Re: De Duping Street Addresses Fuzzily
by punkish (Priest) on Jan 31, 2005 at 22:24 UTC

it is a tedious problem, but you could start by splitting each record into its components -- streetnum, streetpredir, streetname, streettype, streetpostdir, etc... There are accepted standard values available. Just search on the web. Then match the split-ted values against your reference lookup table. Once you have done that, you could come up with some kind of scoring to flag the most likely to least likely. Depending on how many records you have to scan and how often you have to do this, as well as how important it is for you to not have false positives/negatives in the match, you can decide if this exercise is worth your time. Otoh, if your employer is paying you for this...
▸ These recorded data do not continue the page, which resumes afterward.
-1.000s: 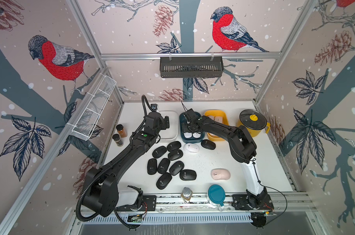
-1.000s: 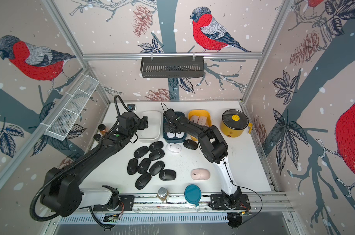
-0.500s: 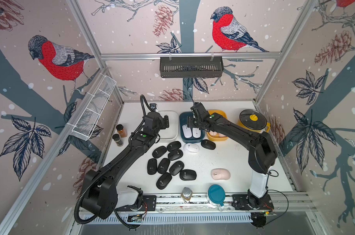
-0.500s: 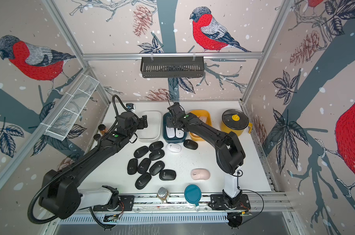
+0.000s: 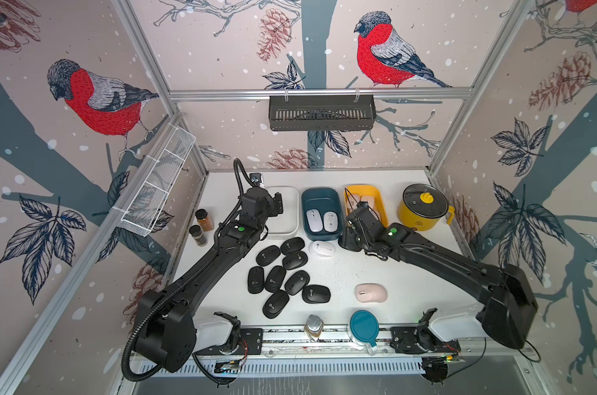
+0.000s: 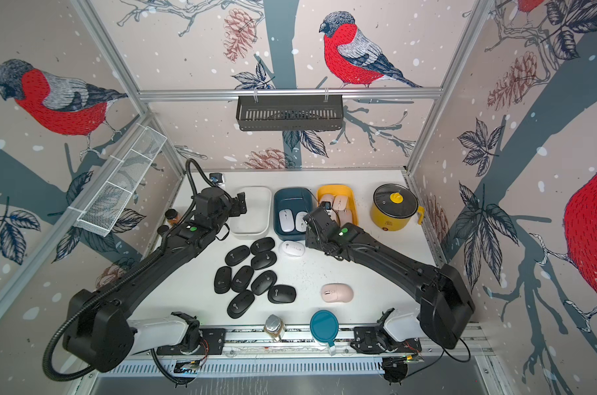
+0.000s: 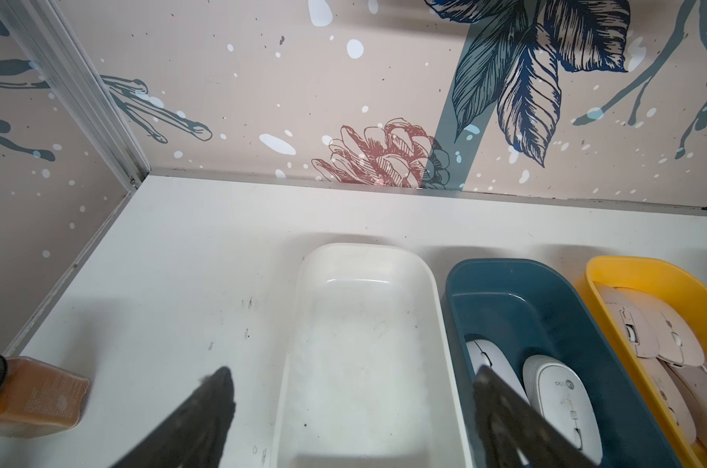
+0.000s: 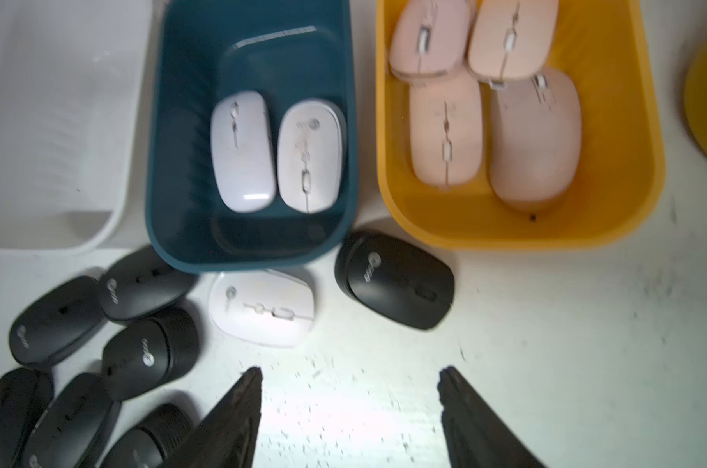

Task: Place the mice by color into the storage box
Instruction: Pick up the mouse from the center of the board.

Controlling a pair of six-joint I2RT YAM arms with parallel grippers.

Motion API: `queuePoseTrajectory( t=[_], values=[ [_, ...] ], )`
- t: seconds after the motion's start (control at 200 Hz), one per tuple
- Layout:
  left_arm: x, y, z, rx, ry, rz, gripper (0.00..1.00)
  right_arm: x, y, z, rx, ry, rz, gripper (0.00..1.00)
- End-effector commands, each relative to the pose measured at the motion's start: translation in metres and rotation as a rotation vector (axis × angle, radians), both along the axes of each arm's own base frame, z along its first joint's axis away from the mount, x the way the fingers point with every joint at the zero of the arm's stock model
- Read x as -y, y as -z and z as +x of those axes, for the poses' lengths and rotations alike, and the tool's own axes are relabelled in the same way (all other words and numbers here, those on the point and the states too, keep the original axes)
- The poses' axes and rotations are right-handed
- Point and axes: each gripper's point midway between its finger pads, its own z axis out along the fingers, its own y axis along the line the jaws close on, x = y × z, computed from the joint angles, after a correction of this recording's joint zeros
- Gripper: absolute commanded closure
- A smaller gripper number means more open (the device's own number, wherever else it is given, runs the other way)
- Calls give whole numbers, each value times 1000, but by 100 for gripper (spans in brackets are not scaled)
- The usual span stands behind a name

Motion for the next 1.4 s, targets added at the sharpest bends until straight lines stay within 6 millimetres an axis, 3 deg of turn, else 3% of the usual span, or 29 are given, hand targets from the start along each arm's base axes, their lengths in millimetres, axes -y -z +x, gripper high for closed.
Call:
queuePoseTrajectory(
  t=[0.0, 0.215, 0.5, 0.831, 0.961, 1.076, 1.391],
  values=[
    [-2, -5, 1, 11, -14, -11, 10, 22, 15, -29, -52, 96, -15, 30],
    [1, -4, 1, -4, -7, -30, 10, 36, 27, -75, -113, 170, 47, 28],
    [11, -1, 0, -22, 40, -65, 10, 26, 53, -118, -220, 234, 125, 24],
    [14, 12, 1, -58, 39, -78, 10, 28, 57, -149, -334, 311, 173, 21],
    [15, 14, 2, -65, 45, -78, 10, 27, 70, -164, -375, 345, 218, 21],
    [16, 18, 3, -76, 53, -64, 10, 33, 79, -168, -379, 386, 233, 21],
    [17, 24, 4, -91, 53, -64, 10, 56, 79, -147, -297, 477, 213, 17]
  ],
)
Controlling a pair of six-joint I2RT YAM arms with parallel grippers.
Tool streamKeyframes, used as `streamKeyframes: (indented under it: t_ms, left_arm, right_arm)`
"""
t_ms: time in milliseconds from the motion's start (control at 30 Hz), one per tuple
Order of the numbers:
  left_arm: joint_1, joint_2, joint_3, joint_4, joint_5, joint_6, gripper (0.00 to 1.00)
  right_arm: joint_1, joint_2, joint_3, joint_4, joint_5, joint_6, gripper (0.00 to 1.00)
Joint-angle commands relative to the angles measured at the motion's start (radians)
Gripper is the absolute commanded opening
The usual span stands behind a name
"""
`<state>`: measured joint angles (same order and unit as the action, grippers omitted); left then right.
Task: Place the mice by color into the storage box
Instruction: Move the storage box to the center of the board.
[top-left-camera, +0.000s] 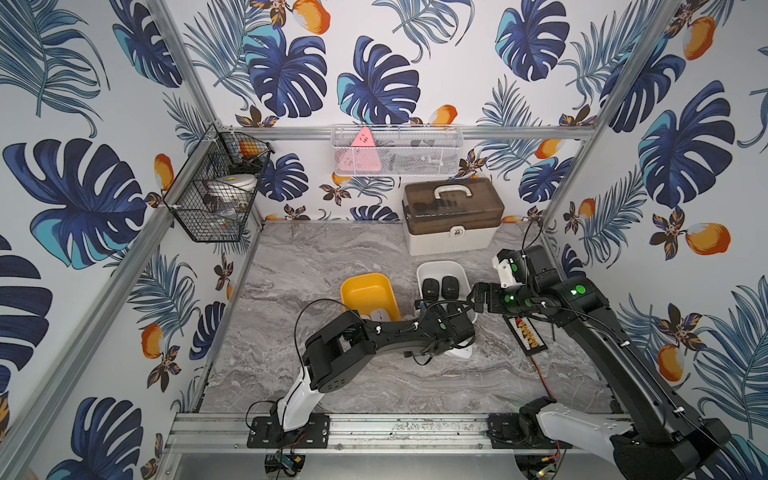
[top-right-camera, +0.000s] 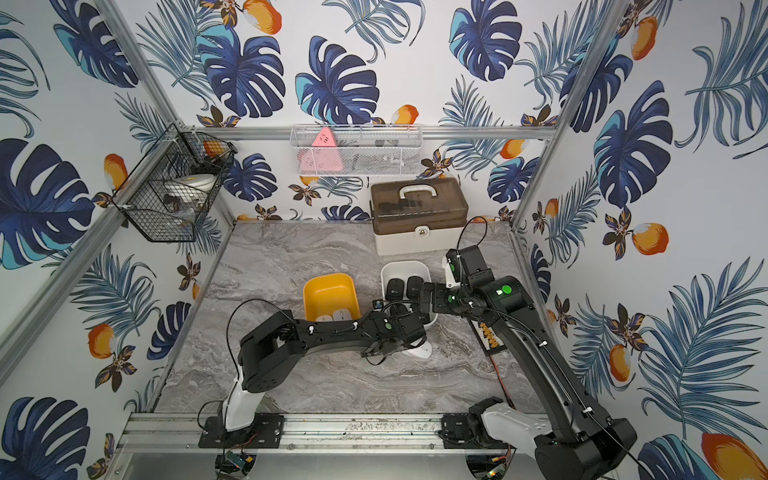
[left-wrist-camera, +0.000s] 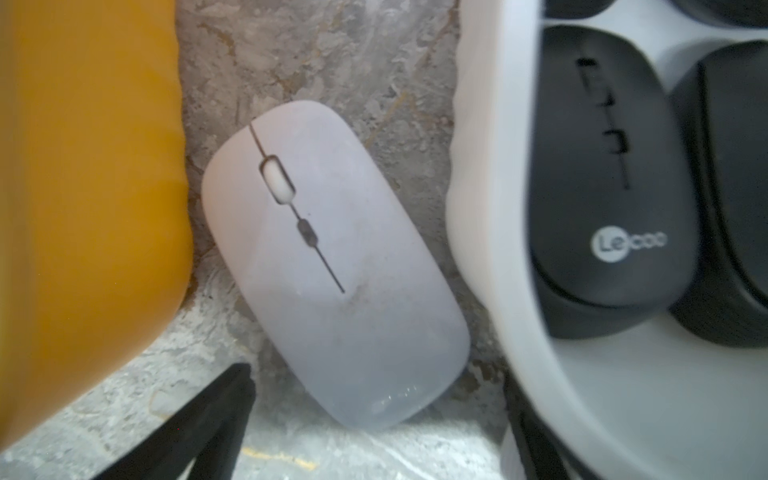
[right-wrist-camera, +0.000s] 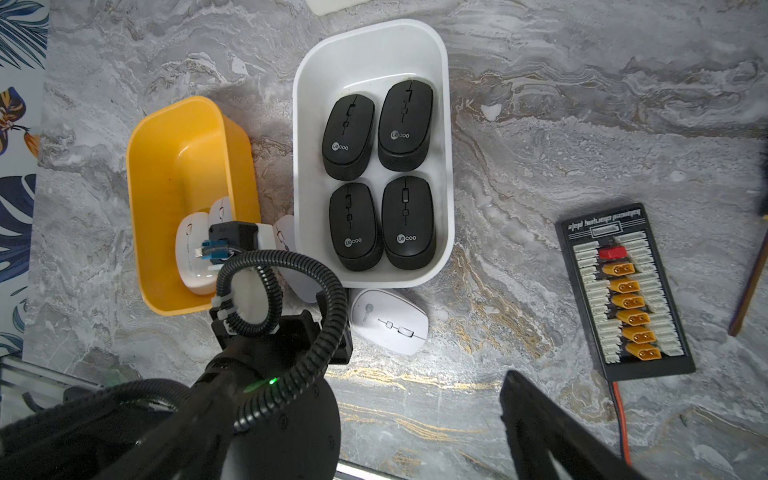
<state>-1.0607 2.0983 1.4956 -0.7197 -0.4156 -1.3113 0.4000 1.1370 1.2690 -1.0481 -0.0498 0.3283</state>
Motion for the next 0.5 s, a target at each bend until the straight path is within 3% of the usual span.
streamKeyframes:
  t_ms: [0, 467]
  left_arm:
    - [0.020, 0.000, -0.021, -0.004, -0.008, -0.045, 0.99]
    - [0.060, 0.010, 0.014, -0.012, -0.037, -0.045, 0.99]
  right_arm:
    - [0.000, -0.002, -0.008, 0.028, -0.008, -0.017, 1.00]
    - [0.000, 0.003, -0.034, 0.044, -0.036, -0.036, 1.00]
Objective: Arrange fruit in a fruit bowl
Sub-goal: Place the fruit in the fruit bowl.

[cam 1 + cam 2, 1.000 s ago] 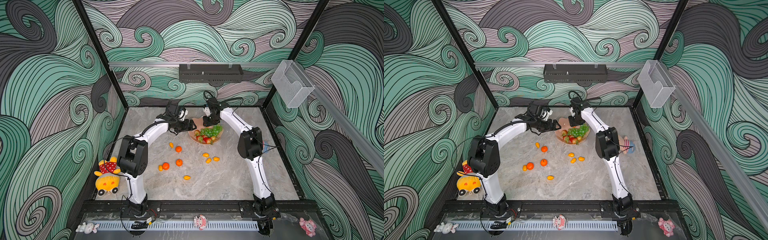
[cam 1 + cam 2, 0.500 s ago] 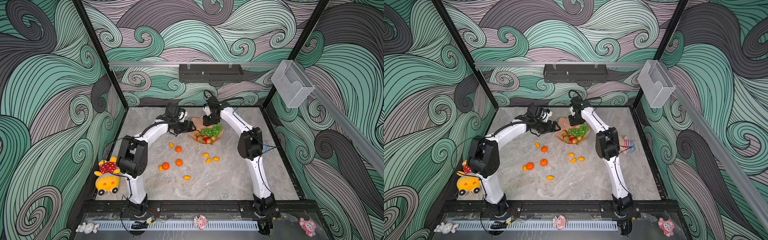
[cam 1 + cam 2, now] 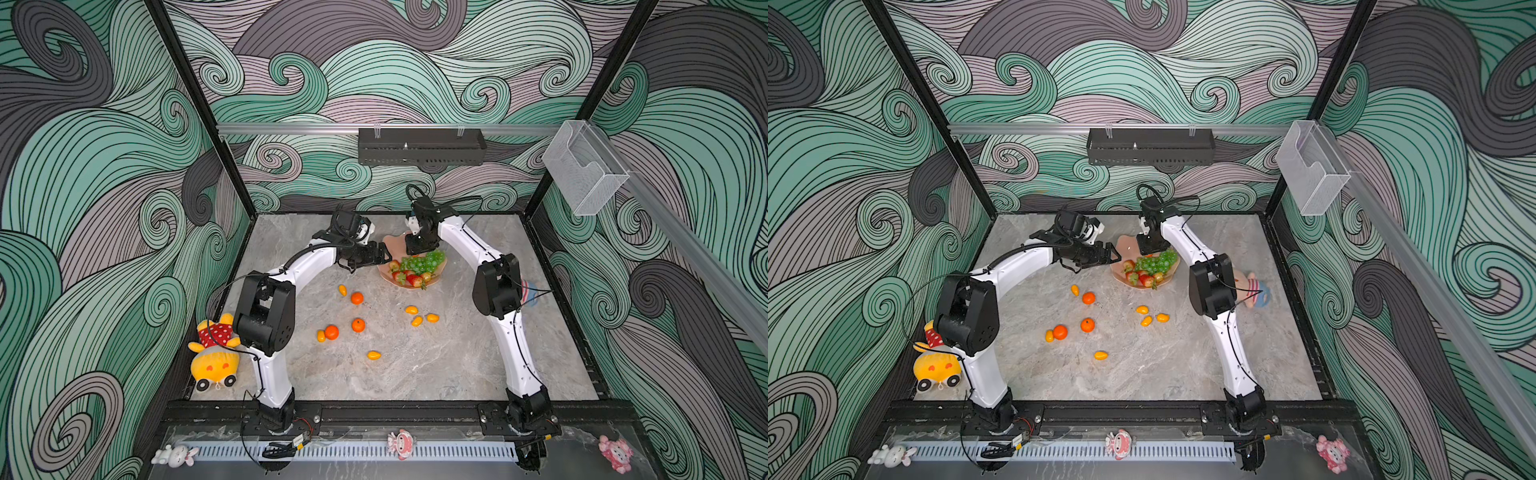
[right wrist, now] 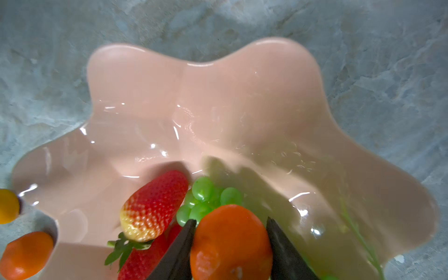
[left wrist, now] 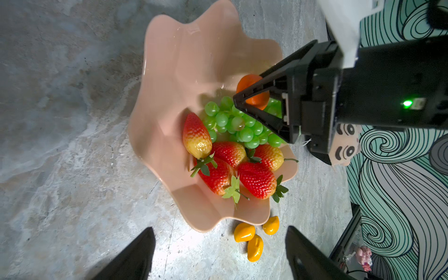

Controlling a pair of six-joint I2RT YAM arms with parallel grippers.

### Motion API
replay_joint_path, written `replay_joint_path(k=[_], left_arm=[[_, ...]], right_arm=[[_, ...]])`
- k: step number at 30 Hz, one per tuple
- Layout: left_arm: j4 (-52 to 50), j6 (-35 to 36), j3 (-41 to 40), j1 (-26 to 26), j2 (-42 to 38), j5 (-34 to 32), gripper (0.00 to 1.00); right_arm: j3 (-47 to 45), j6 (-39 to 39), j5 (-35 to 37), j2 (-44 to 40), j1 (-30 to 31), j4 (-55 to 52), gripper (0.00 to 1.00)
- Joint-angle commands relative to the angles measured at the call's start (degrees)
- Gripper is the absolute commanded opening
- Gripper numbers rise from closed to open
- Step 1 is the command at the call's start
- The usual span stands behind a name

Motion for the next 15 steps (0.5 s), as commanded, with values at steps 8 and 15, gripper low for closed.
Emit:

Re: De Duping Street Addresses Fuzzily
by bgreenlee (Friar) on Feb 01, 2005 at 00:58 UTC

One case you might want to watch out for that won't be caught by sorting is "Fifth St." vs. "5th St.". You could clean those up with a simple substitution hash ({ '1st' => 'First', '2nd' => 'Second', ...}), or have a look at the modules Lingua::EN::Numbers and Lingua::EN::Numbers::Ordinate and write something to handle the general case.

-b

Re: De Duping Street Addresses Fuzzily
by Grundle (Scribe) on Jan 31, 2005 at 22:47 UTC

Re: De Duping Street Addresses Fuzzily
by johnnywang (Priest) on Jan 31, 2005 at 23:53 UTC

I'd treat them as a sorting problem, at least that way, it's easier to see candidates are grouped together. If we can assume every record has a zip code, then you can sort first by zip, and then within the zip, sort by street number and street name (leaving out the str., blvd). Once that's done, it will give you a better idea how to proceed, i.e., what kind of ambiguities people use, and probably do some mapping of the street", "blvd", etc.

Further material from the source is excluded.